2025-02-18: Collecting Intel CMT Measurements
Context
We need to collect Intel CMT (Cache Monitoring Technology) measurements at millisecond granularity for containers in a cloud-native environment.
Decision
We will build a kernel module that interacts directly with Intel RDT MSRs (Model Specific Registers) to configure and read CMT measurements.
Rationale
We considered three approaches for collecting CMT measurements:
-
Using Linux perf counters: After investigating the Intel CMT-CAT repository and relevant Linux kernel code, we found that although the Intel software repository seemed to support perf counters for CMT, the Linux kernel did not actually implement this. Therefore, using perf was not a viable option.
-
Using the resctrl filesystem interface: The Linux kernel's resctrl subsystem provides a filesystem-based interface for configuring Intel RDT and reading measurements. However, this approach has several drawbacks:
- Collecting measurements at millisecond granularity through the filesystem interface for all containers would be complex and potentially inefficient due to the overhead of system calls.
-
Resctrl is based on tasks and processes rather than containers. To use resctrl, we would need to build a system to monitor container lifecycle events and configure resctrl accordingly, which would add complexity and potential gaps in measurement.
-
Building a kernel module to interact with MSRs directly: This approach offers several advantages:
- By interacting with MSRs directly, the kernel module can read CMT information with very low overhead, without the layers of the filesystem interface.
- The kernel module can probe container lifecycle tracepoints to allocate RMIDs (Resource Monitoring IDs) and assign them to containers automatically.
- This approach enables a cloud-native solution that seamlessly measures containers as they are created.
Given these considerations, we chose to build a kernel module that interacts with Intel RDT MSRs directly. This approach provides the best performance, flexibility, and compatibility with a cloud-native container environment.
Consequences
Building a kernel module for CMT measurement has the following consequences:
- We will need to maintain the kernel module code and ensure compatibility with different Linux kernel versions.
- Users will need to load the kernel module to enable CMT measurement collection.
- We will have tight integration with container lifecycle events, enabling seamless measurement of containers.
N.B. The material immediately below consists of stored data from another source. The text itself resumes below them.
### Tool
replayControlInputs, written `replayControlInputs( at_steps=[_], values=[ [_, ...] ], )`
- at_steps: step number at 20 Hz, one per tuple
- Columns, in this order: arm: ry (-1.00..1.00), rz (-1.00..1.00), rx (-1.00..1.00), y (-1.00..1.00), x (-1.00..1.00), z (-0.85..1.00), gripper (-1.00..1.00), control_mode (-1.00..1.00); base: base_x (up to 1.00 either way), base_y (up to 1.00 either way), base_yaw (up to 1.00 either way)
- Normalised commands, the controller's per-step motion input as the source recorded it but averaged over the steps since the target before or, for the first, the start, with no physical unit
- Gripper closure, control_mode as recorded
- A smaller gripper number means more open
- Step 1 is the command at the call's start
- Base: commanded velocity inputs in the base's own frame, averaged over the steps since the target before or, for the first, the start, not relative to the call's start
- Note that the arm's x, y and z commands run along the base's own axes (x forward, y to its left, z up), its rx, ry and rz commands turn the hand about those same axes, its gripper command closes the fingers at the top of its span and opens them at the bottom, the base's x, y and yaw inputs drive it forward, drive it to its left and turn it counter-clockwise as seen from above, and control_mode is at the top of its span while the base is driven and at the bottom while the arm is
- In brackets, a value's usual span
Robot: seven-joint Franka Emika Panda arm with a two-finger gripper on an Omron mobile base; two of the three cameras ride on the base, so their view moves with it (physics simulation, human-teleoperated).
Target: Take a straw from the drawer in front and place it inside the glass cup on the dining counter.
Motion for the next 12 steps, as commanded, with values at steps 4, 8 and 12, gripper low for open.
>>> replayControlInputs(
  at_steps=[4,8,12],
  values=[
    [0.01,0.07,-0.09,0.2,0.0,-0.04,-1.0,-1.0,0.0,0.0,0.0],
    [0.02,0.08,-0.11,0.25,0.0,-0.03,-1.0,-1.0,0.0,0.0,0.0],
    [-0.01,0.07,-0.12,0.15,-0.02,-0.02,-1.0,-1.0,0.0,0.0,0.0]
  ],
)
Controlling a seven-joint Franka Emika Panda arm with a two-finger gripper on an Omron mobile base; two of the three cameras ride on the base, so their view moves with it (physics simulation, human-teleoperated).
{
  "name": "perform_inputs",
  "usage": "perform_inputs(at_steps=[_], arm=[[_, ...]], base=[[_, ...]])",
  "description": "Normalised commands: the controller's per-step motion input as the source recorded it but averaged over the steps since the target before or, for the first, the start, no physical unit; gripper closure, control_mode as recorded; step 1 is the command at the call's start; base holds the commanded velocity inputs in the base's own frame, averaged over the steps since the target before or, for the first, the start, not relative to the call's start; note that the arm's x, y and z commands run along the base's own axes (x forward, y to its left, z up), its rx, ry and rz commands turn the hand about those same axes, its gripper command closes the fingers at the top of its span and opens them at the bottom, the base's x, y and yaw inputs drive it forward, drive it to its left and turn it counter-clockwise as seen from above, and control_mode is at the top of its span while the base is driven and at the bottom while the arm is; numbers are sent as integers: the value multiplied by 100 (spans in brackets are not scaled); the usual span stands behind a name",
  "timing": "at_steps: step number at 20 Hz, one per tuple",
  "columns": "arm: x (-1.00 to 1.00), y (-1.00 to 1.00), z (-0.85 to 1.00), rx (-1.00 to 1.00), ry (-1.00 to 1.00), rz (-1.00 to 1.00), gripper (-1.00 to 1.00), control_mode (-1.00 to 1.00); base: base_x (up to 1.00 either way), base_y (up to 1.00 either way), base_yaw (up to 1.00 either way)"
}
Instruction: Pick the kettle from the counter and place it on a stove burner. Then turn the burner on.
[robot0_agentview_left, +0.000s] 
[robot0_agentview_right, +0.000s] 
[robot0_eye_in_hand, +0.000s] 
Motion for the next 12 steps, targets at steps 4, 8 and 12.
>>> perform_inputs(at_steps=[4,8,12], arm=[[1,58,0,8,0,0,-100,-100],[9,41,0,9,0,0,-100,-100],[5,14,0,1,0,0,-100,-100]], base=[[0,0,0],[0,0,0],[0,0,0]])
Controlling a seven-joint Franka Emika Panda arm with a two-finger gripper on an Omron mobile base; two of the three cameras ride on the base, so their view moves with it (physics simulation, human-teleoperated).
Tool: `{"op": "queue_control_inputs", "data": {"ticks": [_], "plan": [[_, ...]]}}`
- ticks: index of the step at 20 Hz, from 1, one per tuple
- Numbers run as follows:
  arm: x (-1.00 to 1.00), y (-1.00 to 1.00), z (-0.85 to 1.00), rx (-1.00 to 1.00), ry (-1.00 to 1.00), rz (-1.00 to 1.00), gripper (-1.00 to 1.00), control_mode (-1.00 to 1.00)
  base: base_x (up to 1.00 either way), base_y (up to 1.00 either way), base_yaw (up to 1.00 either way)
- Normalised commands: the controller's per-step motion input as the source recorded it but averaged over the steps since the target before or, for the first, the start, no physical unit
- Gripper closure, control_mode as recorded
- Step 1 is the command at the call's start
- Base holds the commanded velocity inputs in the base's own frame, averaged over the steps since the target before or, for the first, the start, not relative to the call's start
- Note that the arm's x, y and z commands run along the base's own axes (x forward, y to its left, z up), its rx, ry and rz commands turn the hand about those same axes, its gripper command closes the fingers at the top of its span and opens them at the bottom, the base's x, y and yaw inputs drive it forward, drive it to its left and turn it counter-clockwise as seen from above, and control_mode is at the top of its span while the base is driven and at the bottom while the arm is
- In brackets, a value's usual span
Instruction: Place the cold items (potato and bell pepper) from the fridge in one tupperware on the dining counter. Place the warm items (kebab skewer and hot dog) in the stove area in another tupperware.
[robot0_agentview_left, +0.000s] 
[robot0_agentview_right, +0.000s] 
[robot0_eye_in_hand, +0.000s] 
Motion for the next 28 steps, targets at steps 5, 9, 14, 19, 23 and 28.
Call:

- We can achieve low-overhead, millisecond-granularity measurement collection, meeting our performance requirements.
Status
Accepted
Appendix A: intel-cmt-cat summary
The perf_monitoring.c
file:
- Checks if perf is available by checking if
/proc/sys/kernel/perf_event_paranoid
exists. - Checks if RDT exists by reading
/sys/devices/intel_cqm/type
- if it exists, its value (as integer) is the perf
type
field - traverses
/sys/devices/intel_cqm/events
for eventsllc_occupancy
,local_bytes
,total_bytes
- their value is parsed to get the
config
field of the perf struct - the same file with extension
.scale
is used to read adouble
scale
- if it exists, its value (as integer) is the perf
Mentions of using the perf command line
Here are references from the web for monitoring RDT using perf. However note that we found that the patches discussed in these references were not present in the Linux kernel whose code we checked (6.13.2) and appear to have not been merged into the kernel originally.
A 2017 forum post was able to view events with perf stat
as events:
intel_cqm/llc_occupancy , intel_cqm/llc_local_bytes/,intel_cqm_total_bytes/
(the last value seems to have a typo replacing /
with _
)
An Intel/Kanaka Juvva presentation at LinuxCon'2015 shows per-application memory bandwidth monitoring with perf
(slide 11):
Two perf events are exported to userland - LOCAL_BW - perf stat –e intel_cqm/llc_local_bw/ -a “my_application” - TOTAL_BW - perf stat –e intel_cqm/llc_total_bw/ -a “my_application”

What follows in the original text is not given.